Menitikberatkan aspek represi dalam proses pembentukan hubungan antara perempuan dan negara sudah diserukan oleh beberapa pengamat budaya dan politik Indonesia (Heryanto 2000).[vi] Namun, aspek yang belum kita telusuri lebih lanjut adalah: kapan atau pada titik apa kelompok-kelompok perempuan dapat mengeskalasi atau meningkatkan daya gerakan demonstrasi dan lobi mereka ke pemerintah tanpa ancaman kekerasan setara 1965 atau 1998? Lebih spesifik lagi, aspek apa dari pemerintah Indonesia yang bisa kelompok-kelompok perempuan sasar advokasi dan lobinya untuk mencapai tujuan kesetaraan gender dengan lebih strategis, tanpa resiko represi?

Daftar Pustaka

Dahl, R. A. (1971). Polyarchy: Participation and opposition. New Haven; London: Yale University Press.

Davenport, C. (2007). State repression and the domestic democratic peace. Cambridge University Press.

Hadiwinata, B. S. (2003). The politics of NGOs in Indonesia: Developing democracy and managing a movement. Routledge.

Heryanto, A. (2000). Perkosaan Mei 1998 Beberapa Pertanyaan Konseptual.” dalam Negara dan Kekerasan Terhadap Perempuan. Jakarta: Yayasan Jurnal Perempuan.

Paxton, P. (2008). “Gendering Democracy” di Goertz, Gary, & Mazur, Amy. (2008). Politics, gender, and concepts: Theory and methodology. Cambridge; New York: Cambridge University Press.

Vreede-De, C. S. (2008). Sejarah Perempuan Indonesia Gerakan dan Pencapaian. Komunitas Bambu.

Wahid, A. (2018). Campus on Fire: Indonesian Universities During the Political Turmoil of 1950s-1960s. Archipel. Études interdisciplinaires sur le monde insulindien, (95), 31-52.

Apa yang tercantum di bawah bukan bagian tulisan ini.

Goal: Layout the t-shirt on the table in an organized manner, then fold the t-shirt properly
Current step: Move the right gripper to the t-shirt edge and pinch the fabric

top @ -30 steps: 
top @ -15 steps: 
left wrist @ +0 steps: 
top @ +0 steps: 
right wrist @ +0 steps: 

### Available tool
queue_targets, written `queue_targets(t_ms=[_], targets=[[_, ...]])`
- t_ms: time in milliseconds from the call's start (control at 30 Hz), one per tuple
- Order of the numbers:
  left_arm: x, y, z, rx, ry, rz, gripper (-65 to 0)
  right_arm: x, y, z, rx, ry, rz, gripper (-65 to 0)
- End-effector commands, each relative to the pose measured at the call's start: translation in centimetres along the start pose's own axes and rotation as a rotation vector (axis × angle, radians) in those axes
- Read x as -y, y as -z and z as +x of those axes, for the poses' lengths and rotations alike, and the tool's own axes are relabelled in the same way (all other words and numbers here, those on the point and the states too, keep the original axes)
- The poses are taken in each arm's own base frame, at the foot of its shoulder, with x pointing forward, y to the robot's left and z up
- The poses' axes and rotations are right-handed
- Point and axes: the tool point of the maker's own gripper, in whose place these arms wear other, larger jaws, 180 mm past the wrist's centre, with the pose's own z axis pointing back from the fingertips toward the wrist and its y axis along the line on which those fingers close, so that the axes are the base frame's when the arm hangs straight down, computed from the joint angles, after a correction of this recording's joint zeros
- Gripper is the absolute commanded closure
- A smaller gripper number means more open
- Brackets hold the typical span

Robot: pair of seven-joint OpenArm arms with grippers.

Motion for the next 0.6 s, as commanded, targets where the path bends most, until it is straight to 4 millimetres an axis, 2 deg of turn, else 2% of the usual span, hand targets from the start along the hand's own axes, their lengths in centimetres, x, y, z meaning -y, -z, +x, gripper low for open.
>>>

Wieringa, S. (2002). Sexual politics in Indonesia. Springer.

Catatan

[i] Baca juga Farid Muttaqin (2018) soal upaya-upaya mengubah narasi Hari Kartini dan sejarah perjuangan gerakan perempuan di Indonesia belakangan ini.

[ii] Negara Swiss baru memberikan hak suara politik kepada perempuan di tahun 1970an. Baca kritik Paxton (2008) terhadap teori gelombang ketiga demokratisasi dunia karya Huntington (1991).

[iii] Baca Stuers (2008) untuk memahami kiprah Maria Ulfah di kongres perempuan pada awal berdirinya Republik Indonesia.

[iv] Baca Temuan Tim Gabungan Pencari Fakta Peristiwa Kerusuhan Mei 1998(Komnas Perempuan 1999) dan Jayani (2019).

[v] Baca Tragedi Mei 1998 dalam Perjalanan Bangsa Disangkal! (Komnas Perempuan 2003).

[vi] Baca juga Listening to the Voices of Women Survivors of 1965 oleh Nadia et al. 2007.